# TASK DETAILS:
Below are the records; give again exactly the line with "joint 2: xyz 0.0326", the line with "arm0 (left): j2", and each line that lies between them, and nothing besides.
*** Block opens ***
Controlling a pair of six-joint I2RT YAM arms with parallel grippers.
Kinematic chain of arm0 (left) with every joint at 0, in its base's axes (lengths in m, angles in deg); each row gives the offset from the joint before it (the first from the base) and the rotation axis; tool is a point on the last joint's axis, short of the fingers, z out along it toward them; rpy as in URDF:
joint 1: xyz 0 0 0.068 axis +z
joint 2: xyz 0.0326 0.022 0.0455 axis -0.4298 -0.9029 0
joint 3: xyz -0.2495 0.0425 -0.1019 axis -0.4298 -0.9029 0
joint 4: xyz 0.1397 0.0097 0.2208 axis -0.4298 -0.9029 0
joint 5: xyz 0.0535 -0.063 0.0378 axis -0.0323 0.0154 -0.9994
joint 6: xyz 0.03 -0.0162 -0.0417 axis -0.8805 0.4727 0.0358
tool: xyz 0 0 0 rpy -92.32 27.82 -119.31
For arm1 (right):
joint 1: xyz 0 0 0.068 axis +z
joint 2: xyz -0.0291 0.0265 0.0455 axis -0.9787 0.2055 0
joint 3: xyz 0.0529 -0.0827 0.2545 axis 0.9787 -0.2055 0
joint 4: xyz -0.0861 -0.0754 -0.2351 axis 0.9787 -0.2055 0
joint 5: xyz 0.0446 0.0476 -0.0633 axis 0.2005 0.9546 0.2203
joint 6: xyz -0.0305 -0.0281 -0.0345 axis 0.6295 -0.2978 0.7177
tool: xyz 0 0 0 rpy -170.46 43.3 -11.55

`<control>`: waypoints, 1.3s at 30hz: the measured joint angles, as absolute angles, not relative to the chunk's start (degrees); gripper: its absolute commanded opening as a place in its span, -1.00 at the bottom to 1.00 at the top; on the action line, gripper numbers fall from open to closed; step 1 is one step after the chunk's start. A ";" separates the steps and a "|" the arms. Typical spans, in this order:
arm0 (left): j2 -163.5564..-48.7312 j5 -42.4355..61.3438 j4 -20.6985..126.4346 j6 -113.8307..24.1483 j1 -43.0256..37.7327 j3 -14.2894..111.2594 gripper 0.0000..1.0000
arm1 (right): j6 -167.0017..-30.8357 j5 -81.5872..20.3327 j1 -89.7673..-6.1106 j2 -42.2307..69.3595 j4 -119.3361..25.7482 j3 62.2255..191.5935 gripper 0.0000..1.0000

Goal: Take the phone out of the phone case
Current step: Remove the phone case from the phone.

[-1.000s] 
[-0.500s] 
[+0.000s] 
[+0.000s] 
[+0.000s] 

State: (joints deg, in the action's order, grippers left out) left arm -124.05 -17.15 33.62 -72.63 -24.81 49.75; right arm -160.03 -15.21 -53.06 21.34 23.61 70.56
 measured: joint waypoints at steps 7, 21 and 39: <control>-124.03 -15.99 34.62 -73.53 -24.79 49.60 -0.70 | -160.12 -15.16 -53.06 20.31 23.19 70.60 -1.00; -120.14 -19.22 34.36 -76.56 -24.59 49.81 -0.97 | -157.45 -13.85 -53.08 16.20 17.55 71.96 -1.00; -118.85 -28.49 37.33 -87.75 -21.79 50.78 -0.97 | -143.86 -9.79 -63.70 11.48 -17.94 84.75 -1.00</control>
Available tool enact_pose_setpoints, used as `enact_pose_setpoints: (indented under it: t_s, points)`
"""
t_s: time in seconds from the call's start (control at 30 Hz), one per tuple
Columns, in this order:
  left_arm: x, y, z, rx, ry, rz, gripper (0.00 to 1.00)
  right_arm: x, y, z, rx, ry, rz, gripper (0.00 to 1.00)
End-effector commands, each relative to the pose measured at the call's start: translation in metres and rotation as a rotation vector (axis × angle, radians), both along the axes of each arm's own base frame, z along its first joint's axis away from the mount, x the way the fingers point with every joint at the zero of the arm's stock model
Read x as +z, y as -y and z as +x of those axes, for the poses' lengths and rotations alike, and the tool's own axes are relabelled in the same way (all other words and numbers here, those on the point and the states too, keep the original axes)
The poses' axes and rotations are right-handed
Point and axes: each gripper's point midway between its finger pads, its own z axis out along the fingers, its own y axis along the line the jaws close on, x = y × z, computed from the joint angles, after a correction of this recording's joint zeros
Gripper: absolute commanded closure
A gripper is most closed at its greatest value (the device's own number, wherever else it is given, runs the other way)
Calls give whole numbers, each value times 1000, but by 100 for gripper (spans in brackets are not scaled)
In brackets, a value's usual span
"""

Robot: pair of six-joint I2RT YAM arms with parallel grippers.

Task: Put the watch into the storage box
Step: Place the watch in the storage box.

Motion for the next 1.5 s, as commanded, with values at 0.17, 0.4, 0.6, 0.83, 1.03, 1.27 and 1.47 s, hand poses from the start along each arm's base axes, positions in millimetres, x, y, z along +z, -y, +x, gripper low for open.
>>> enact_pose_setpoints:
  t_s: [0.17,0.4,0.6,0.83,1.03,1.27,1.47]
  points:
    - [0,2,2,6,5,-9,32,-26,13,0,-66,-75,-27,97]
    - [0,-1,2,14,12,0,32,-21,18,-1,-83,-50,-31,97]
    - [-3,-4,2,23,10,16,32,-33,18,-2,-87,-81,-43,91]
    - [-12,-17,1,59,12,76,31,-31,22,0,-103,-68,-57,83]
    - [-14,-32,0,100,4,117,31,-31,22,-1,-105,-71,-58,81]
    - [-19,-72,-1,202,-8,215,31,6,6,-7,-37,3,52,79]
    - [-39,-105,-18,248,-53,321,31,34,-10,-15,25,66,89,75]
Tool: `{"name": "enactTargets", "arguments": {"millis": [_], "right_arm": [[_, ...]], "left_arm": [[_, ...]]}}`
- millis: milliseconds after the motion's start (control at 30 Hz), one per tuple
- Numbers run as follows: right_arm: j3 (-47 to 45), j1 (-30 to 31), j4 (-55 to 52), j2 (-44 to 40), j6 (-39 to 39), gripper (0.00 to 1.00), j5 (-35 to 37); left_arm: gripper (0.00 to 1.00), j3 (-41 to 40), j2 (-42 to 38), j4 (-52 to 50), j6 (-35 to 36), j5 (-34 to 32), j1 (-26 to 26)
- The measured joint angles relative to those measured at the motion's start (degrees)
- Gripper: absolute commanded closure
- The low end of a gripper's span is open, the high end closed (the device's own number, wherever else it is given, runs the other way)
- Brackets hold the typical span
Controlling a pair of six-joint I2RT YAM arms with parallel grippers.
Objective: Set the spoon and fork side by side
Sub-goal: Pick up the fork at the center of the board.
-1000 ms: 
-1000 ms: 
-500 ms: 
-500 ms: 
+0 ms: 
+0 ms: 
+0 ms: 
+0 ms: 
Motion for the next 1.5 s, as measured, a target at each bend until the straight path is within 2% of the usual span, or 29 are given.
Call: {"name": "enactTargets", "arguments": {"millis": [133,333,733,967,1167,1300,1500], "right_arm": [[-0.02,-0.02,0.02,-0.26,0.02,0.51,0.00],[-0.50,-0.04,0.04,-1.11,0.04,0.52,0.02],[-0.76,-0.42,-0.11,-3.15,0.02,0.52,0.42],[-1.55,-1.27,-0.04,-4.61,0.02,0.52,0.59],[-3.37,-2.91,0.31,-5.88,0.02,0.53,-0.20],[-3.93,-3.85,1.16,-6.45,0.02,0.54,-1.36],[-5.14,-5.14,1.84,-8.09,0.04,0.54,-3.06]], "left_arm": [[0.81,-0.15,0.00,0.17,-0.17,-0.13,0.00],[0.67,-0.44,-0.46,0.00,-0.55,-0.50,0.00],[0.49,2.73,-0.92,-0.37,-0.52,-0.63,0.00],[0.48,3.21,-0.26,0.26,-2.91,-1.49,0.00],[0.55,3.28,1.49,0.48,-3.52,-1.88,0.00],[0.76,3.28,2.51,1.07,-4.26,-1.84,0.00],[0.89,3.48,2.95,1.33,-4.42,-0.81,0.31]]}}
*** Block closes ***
# REPLY TO THE EXERCISE:
joint 2: xyz 0.0326 0.022 0.0455 axis -0.4298 -0.9029 0
joint 3: xyz -0.2495 0.0425 -0.1019 axis -0.4298 -0.9029 0
joint 4: xyz 0.1397 0.0097 0.2208 axis -0.4298 -0.9029 0
joint 5: xyz 0.0535 -0.063 0.0378 axis -0.0323 0.0154 -0.9994
joint 6: xyz 0.03 -0.0162 -0.0417 axis -0.8805 0.4727 0.0358
tool: xyz 0 0 0 rpy -92.32 27.82 -119.31
For arm1 (right):
joint 1: xyz 0 0 0.068 axis +z
joint 2: xyz -0.0291 0.0265 0.0455 axis -0.9787 0.2055 0
joint 3: xyz 0.0529 -0.0827 0.2545 axis 0.9787 -0.2055 0
joint 4: xyz -0.0861 -0.0754 -0.2351 axis 0.9787 -0.2055 0
joint 5: xyz 0.0446 0.0476 -0.0633 axis 0.2005 0.9546 0.2203
joint 6: xyz -0.0305 -0.0281 -0.0345 axis 0.6295 -0.2978 0.7177
tool: xyz 0 0 0 rpy -170.46 43.3 -11.55

`<control>`: waypoints, 1.3s at 30hz: the measured joint angles, as absolute angles, not relative to the chunk's start (degrees); gripper: its absolute commanded opening as a place in its span, -1.00 at the bottom to 1.00 at the top; on the action line, gripper numbers fall from open to closed; step 1 is one step after the chunk's start. A ";" separates the steps and a "|" the arms. Typical spans, in this order:
arm0 (left): j2 -163.5564..-48.7312 j5 -42.4355..61.3438 j4 -20.6985..126.4346 j6 -113.8307..24.1483 j1 -43.0256..37.7327 j3 -14.2894..111.2594 gripper 0.0000..1.0000

Nothing further is required for this answer.